The Address
A Pacific salmon hatches in a freshwater stream. Within weeks, the chemical signature of that stream — its particular blend of dissolved minerals, soil compounds, decomposing vegetation — imprints on the juvenile's olfactory neurons. The fish then migrates to the ocean, where it spends one to five years traveling thousands of miles, feeding, growing, navigating by magnetic field and sun position and ocean currents. Then it turns around.
The return journey is extraordinary. A sockeye salmon can distinguish its natal stream from thousands of alternatives, navigating by smell alone through branching river systems to arrive at the exact gravel bed where it hatched. Hasler and Wisby demonstrated this in the 1950s by plugging the nostrils of returning salmon — the anosmic fish wandered randomly, while controls found their way home. The entire ocean phase, with its years of growth and navigation, is a parenthesis. The address was written at birth.

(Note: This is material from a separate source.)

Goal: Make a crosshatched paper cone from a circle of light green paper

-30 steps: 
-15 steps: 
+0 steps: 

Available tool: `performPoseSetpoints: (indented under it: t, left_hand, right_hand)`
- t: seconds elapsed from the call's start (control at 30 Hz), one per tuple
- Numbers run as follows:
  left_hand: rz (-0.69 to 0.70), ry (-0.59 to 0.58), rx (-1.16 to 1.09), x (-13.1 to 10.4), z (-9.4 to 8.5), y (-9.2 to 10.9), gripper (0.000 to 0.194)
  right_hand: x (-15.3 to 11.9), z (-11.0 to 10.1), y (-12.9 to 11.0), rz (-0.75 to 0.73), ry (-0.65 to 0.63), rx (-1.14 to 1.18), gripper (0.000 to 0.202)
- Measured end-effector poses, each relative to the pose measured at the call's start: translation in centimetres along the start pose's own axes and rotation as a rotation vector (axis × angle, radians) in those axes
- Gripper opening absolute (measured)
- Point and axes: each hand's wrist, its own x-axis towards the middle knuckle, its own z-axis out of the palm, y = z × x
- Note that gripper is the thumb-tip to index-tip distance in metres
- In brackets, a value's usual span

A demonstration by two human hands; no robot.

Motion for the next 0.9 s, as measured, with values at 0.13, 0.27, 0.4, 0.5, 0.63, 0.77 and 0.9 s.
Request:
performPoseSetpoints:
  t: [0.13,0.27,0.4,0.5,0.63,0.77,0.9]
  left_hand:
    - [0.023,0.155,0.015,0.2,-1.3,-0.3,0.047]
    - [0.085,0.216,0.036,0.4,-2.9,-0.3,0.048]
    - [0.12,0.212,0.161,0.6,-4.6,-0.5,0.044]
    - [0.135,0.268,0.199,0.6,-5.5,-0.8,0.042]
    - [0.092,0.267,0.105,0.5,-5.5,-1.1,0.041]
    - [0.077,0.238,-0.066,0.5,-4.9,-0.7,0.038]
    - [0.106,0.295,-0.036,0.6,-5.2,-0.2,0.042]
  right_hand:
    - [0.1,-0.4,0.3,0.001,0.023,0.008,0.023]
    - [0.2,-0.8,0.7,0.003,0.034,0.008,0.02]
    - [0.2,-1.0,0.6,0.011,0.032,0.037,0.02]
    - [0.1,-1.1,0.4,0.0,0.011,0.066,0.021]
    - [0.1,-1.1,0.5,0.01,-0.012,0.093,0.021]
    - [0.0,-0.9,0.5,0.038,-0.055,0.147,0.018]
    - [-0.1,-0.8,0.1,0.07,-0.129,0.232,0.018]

The structure repeats. A star's mass at the moment of gravitational collapse determines its entire biography. A solar-mass star will spend ten billion years fusing hydrogen, swell into a red giant, shed its outer layers, and contract into a white dwarf. A star of twenty-five solar masses will burn through its fuel in millions rather than billions of years, fuse progressively heavier elements in an onion-shell structure, and end in core collapse — neutron star or black hole, depending on the remnant mass. The Hertzsprung-Russell diagram is not a map of possibilities. It is a set of rail lines. The star does not choose its track; the initial mass is the ticket.
Anfinsen showed the same structure in miniature. In 1961, he denatured ribonuclease — unfolded the protein completely, destroying its three-dimensional structure — and demonstrated that it spontaneously refolded into exactly the correct configuration when the denaturing agent was removed. The amino acid sequence encodes the fold. Levinthal's paradox asks how a protein could search an impossibly vast space of conformations fast enough to fold in milliseconds. The answer is that it doesn't search — the energy landscape is funnel-shaped, and most paths lead downhill toward the native state. The destination is in the sequence. The process is just the sequence finding what it already specified.
Serotinous cones carry the pattern to its sharpest expression. Lodgepole pine and many Banksia species seal their seeds inside cones bound shut with resin. The seeds are viable. The cone is intact. But germination requires heat — specifically, the heat of a forest fire. The cone opens. The seeds fall onto bare, ash-fertilized, sunlit ground — the optimal conditions for seedling establishment, conditions that exist only in the aftermath of the event the cone was waiting for. The fire is not a disruption that the species survives. It is the expected environment that the species addresses its offspring to.
What connects these cases is not fate. It is the encoding of a destination at the moment of origin, such that the intervening process — however complex, however responsive to local conditions — converges on the encoded endpoint. The salmon navigates real currents. The star fuses real elements. The protein samples real conformations. The cone endures real weather. None of these processes are fictional. But they are not open-ended.
The alternative is a system that discovers its destination in transit. An immune cell undergoing V(D)J recombination does not know what antigen it will recognize — the receptor's specificity emerges from a combinatorial process that has no predetermined outcome. A desire path across a campus is not addressed to any particular route; it forms from accumulated local decisions. These systems have no return address because they were never sent.
The distinction matters because the two fail differently. When the destination is removed — the natal stream dammed, the energy funnel distorted by mutation, the fire regime altered by suppression policy — the addressed system does not adapt. It arrives at the address and finds nothing there. The salmon spawns in concrete. The protein misfolds. The cone waits for a fire that defense policy has made impossible.
An unaddressed system, meeting the same obstacle, goes somewhere else. The desire path routes around the construction. The immune system generates a new receptor. There was no address to fail.
The salmon is flexible in the ocean. The star responds to local conditions at every stage. Addressed systems can adapt brilliantly in transit. But the flexibility serves a fixed endpoint. The journey is open. The destination was closed before it began.